Monday, February 24, 2014

Corruption shrinks from sunlight; disclosure is the key to accountability. The public has long known that to hold elected officials and candidates accountable, we must be able to follow the money.

In 2013, true to Florida’s laudable open-government history and culture, our Legislature enacted a package of significant campaign finance reforms. Championed by House Speaker Will Weatherford and Sen. Jack Latvala, the legislation provides for more frequent disclosure of campaign finance information so Floridians can better follow campaign spending.

The new campaign finance law made a variety of meaningful changes, but perhaps the most important was a requirement that the Division of Elections create an enhanced transparency website and develop a new system to put all campaign finance disclosure forms from both local and state-level campaigns in one place.

If our Florida Legislature decides to move forward with the Division of Elections proposal, Floridians would be able to research, on one website, the campaign spending of candidates and issues on our ballots from the state level to our municipal elections.

In essence, these reforms provide voters with the information they need to hold candidates accountable. Yet, despite these reforms, the quality of the information included in Florida’s disclosure reports is rated poorly in comparison to some other states. Florida can do better.

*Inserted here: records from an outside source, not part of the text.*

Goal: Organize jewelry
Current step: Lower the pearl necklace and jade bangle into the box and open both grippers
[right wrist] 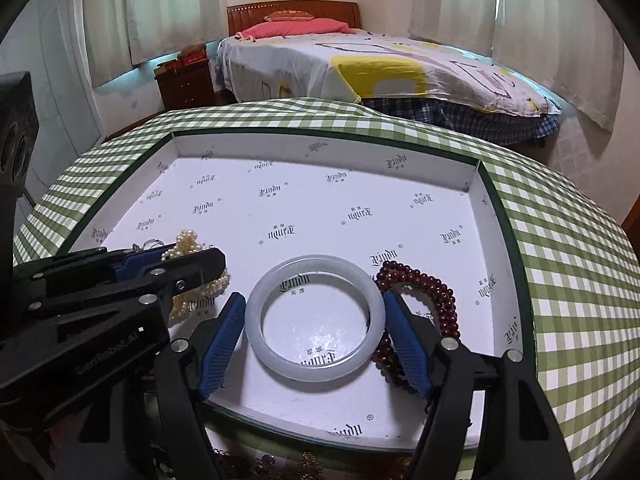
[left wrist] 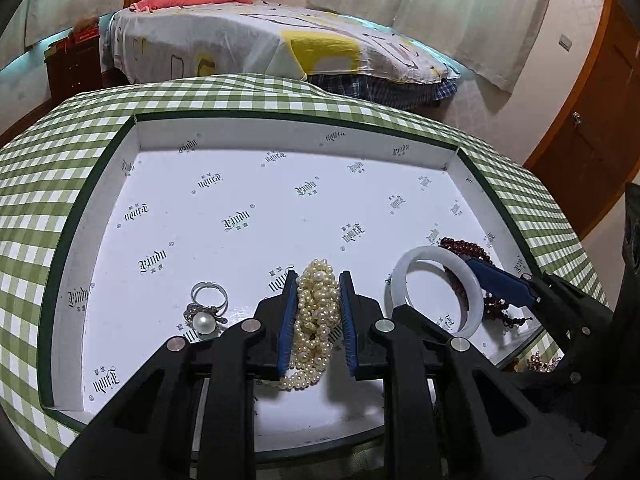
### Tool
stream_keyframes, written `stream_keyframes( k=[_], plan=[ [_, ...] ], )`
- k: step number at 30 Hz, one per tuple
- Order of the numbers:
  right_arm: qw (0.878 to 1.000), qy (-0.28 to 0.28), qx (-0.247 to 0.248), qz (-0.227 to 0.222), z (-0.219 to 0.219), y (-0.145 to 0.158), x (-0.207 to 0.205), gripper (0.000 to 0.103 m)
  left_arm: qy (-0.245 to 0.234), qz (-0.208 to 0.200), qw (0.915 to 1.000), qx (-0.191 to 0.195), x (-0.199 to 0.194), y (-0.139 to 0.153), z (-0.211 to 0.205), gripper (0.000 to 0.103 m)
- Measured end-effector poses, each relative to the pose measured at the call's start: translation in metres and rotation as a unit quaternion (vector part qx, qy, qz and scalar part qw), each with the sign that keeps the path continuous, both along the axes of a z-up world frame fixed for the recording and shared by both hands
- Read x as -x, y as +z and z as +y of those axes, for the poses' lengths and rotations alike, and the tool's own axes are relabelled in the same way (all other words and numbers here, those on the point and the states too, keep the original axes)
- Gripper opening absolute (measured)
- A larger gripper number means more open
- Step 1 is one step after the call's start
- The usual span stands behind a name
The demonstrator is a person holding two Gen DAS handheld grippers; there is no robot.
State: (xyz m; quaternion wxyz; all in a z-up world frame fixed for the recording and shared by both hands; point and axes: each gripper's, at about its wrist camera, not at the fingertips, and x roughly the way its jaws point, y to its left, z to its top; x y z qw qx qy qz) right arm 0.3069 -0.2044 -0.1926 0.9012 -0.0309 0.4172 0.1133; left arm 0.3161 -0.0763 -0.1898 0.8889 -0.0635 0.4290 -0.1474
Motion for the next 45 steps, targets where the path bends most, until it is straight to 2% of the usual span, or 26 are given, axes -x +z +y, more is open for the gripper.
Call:
stream_keyframes(
  k=[11, 15, 16, 36, 45],
  plan=[
    [1.0, 0.001, -0.001, 0.001, -0.001, 0.0, -0.002, 0.072, 0.012, -0.002, 0.9999, 0.006, -0.001, -0.001, 0.006, 0.028],
    [1.0, 0.001, 0.0, -0.002, -0.002, 0.001, -0.002, 0.073, 0.016, -0.004, 0.9998, 0.01, -0.001, 0.0, 0.009, 0.042],
    [1.0, 0.001, -0.001, -0.004, -0.002, 0.001, -0.001, 0.073, 0.016, -0.005, 0.9998, 0.01, 0.0, 0.001, 0.009, 0.043],
    [1.0, -0.002, -0.003, -0.016, -0.002, 0.012, 0.007, 0.073, 0.022, -0.021, 0.9995, 0.005, 0.011, 0.016, 0.015, 0.044],
    [0.999, -0.013, -0.01, -0.035, -0.01, 0.031, 0.024, 0.073, 0.034, -0.049, 0.9982, 0.014, 0.03, 0.045, 0.028, 0.044]
  ],
)
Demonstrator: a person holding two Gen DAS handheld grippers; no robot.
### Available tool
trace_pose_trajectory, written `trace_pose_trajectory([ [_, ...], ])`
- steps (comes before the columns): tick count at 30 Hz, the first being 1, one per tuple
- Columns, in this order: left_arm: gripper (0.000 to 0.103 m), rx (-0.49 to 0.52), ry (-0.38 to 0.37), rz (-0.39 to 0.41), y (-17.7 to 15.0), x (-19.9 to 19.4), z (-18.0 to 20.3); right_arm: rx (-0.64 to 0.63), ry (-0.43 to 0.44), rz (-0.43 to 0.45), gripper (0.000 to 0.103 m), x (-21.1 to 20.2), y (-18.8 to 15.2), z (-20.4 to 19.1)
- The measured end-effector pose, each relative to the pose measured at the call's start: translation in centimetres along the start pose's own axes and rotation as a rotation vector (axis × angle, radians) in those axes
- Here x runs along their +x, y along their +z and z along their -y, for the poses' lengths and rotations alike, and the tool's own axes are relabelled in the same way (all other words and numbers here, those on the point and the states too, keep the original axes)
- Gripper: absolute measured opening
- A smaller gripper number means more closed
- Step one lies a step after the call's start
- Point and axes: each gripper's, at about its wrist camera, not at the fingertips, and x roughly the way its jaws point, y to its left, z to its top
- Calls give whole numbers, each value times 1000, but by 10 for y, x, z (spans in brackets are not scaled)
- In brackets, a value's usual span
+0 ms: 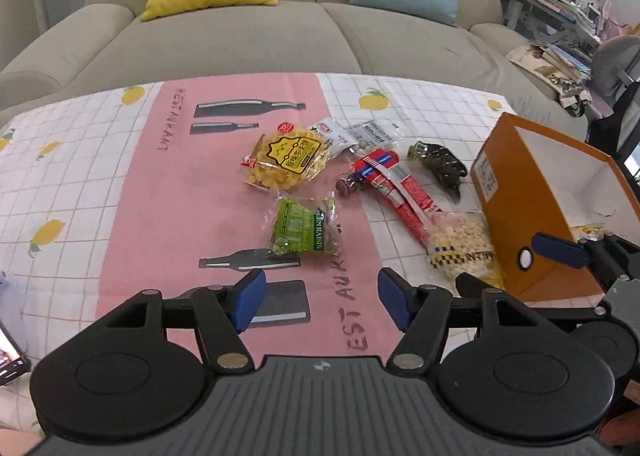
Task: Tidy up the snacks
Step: 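Withdraw both tools from the box back over the snack pile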
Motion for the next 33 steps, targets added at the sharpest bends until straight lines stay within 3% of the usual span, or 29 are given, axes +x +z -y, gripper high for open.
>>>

The LeRoy Collins Institute and Integrity Florida have jointly prepared an in-depth analysis of Florida’s campaign finance policies and provided information about suggested best practices the Legislature should consider to enhance the value of reforms already in place.

Tough Choices: Best Practices in Campaign Finance and Public Access to Information, the latest report in the Tough Choices series, compares Florida to the rest of the nation, particularly with how much money in politics information is shared with the public and the quality of that information.

Although the report found that Florida’s current campaign finance transparency website is useful, several other states — including Maine, Kentucky, Washington and Hawaii — are better addressing these issues.

As Florida begins to develop the new transparency website, we suggest mirroring the best practices we’ve identified in our report to provide the best access to quality information for the public.

The steps taken in 2013 laid impressive and substantial groundwork for increasing public access to information.

By incorporating the best practices identified in our research, Florida has the potential to truly live up to its open-government heritage.

Lester Abberger is Chair of the Board at the LeRoy Collins Institute and Marilynn Wills is Chair of the Board at Integrity Florida.